Here, I’ve created a few more graphics specifically for an actual real estate market. I compiled two datasets: one focuses on the higher-end areas with more predominant lake views, typically considered executive areas, and selected newer, larger homes. The other dataset focuses on areas without lake views, in generally lower-priced value areas, although I never used price as a search criterion. Once again, the visualization is striking, and one might be led to believe that the higher-priced “executive” market increased at a much more dramatic rate with more significant outliers than the “average” market.
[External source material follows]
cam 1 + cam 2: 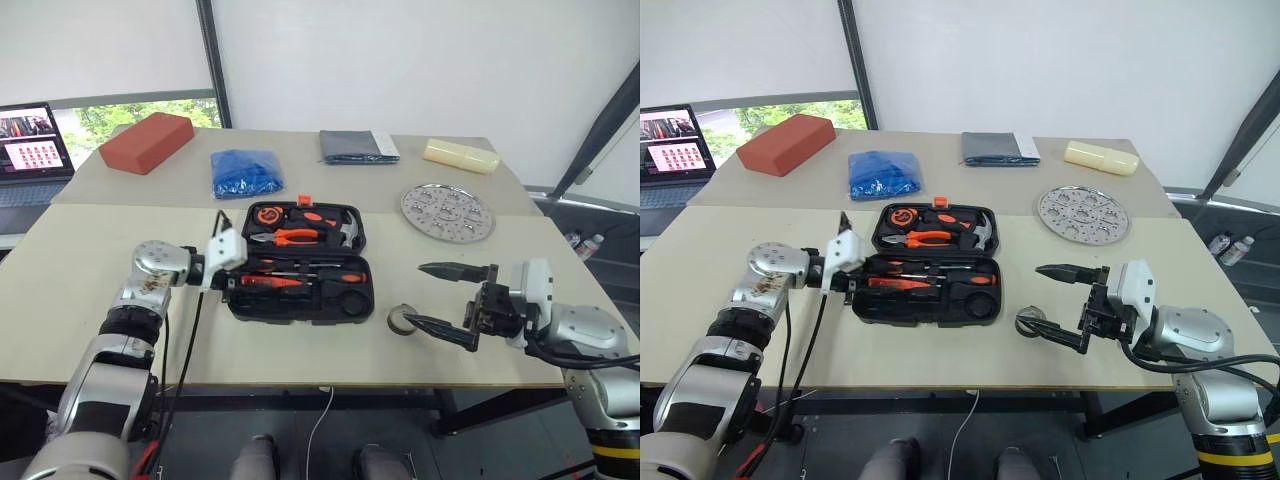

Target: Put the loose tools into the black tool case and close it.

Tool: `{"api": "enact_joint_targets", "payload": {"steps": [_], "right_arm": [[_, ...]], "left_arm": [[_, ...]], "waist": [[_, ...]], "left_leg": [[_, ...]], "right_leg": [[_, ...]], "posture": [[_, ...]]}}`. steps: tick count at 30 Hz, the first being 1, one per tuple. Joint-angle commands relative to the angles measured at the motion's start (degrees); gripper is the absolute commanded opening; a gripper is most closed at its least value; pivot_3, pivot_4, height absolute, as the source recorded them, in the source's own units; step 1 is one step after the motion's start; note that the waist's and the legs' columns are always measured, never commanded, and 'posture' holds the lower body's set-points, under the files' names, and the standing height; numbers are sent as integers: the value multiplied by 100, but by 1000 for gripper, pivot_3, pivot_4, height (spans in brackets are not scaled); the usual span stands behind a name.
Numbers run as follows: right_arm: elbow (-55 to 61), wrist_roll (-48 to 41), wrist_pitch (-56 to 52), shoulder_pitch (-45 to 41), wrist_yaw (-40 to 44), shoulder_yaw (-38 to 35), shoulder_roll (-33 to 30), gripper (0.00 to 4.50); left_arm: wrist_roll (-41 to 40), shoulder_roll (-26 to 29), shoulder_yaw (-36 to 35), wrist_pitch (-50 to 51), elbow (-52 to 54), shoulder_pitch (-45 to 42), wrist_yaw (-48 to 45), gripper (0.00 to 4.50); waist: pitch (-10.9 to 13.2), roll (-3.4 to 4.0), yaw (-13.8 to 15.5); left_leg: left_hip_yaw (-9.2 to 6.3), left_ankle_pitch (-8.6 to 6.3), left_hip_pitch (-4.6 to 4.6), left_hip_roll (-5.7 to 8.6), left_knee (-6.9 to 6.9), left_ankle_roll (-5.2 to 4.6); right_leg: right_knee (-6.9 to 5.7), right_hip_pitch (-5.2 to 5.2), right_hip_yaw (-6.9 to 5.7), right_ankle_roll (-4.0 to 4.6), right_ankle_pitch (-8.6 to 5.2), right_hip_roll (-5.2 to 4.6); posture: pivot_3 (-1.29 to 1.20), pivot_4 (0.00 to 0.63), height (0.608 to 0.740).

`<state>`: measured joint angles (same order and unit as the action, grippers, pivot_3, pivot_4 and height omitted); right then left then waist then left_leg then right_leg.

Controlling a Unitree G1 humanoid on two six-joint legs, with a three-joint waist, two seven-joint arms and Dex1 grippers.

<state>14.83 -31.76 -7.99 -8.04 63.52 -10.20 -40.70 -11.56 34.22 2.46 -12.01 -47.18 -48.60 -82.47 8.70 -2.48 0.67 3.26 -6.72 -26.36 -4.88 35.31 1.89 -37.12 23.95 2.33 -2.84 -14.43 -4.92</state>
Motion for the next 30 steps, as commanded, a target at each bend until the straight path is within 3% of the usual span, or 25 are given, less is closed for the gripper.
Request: {"api": "enact_joint_targets", "payload": {"steps": [1,5,6,18,20,26,29,30], "right_arm": [[36,-48,39,4,-9,-167,-69,4500],[70,-41,37,27,-51,-139,-36,4500],[79,-40,37,37,-60,-139,-32,4500],[143,-35,29,191,-178,-75,29,4500],[135,-40,0,186,-197,-55,31,4500],[160,-47,14,201,-265,-20,87,4500],[99,31,224,230,-343,-77,204,4500],[57,84,318,233,-346,-81,239,4500]], "left_arm": [[59,-117,1,-66,27,39,93,1639],[447,-234,144,-343,-224,68,490,153],[521,-247,179,-399,-274,82,541,68],[1464,-416,718,-592,-981,132,1531,68],[1440,-466,730,-405,-1029,102,1482,68],[724,-469,259,-420,-606,253,936,68],[-41,-240,-329,-408,134,634,584,739],[-315,-170,-522,-319,460,815,467,1145]], "waist": [[0,0,8],[0,-1,6],[0,0,3],[-12,20,-4],[-14,24,-1],[-17,26,-5],[-17,25,-42],[-16,24,-71]], "left_leg": [[0,0,0,0,0,0],[-1,1,0,2,2,1],[-2,1,0,2,2,1],[-2,-1,52,2,1,1],[-1,-10,94,2,-4,16],[-2,-26,102,2,-3,43],[-2,-19,92,1,-7,31],[-2,-4,87,1,-11,7]], "right_leg": [[0,-1,0,0,0,0],[0,-2,0,-1,0,0],[0,-2,1,-1,1,0],[3,-57,0,-3,-2,0],[7,-92,0,-34,-26,-1],[6,-100,1,3,-41,-1],[6,-90,1,-18,-28,-1],[6,-84,2,-22,-22,0]], "posture": [[0,150,740],[0,150,740],[0,150,740],[0,150,740],[0,150,740],[0,150,740],[0,150,740],[0,150,740]]}}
However, I’m sure you are now either guessing that this is not the case, or you are drilling down into the numbers and ignoring the graphical influence.
To save you the trouble of doing the calculations, here is the annotated graph. At both the beginning and the end, the trends are approximately 250 percent apart, or to put it another way, they both increased by about 460 percent.
This is not a straightforward answer regarding the difference between these two markets, and I would advise caution when using these linear trends for specific calculations beyond this type of broad analysis. However, it is fairly obvious that there was no significant trend difference between the two markets, and the following log scale more accurately reflects this.
These log scales help clarify the rate of change in the market by adjusting the vertical scale in relation to the horizontal time axis. As I previously stated, the percentage relationship versus dollars represents a more relevant measurement of markets. The dollar value difference between the two markets in 2000 has no relevance today. The fact that in 2000 the average executive home was $135,000 more expensive than homes in the average to lower-end market is not relevant without converting that difference to a current value, which can only logically be done using a percentage relationship. What about 2012 or 2020? The answer would be the same: the percentage relationship is logical and scalable, which is why I make this statement and highlight the importance of the logarithmic scale for visualizing markets with apparent dispersion, best described as heteroskedastic characteristics.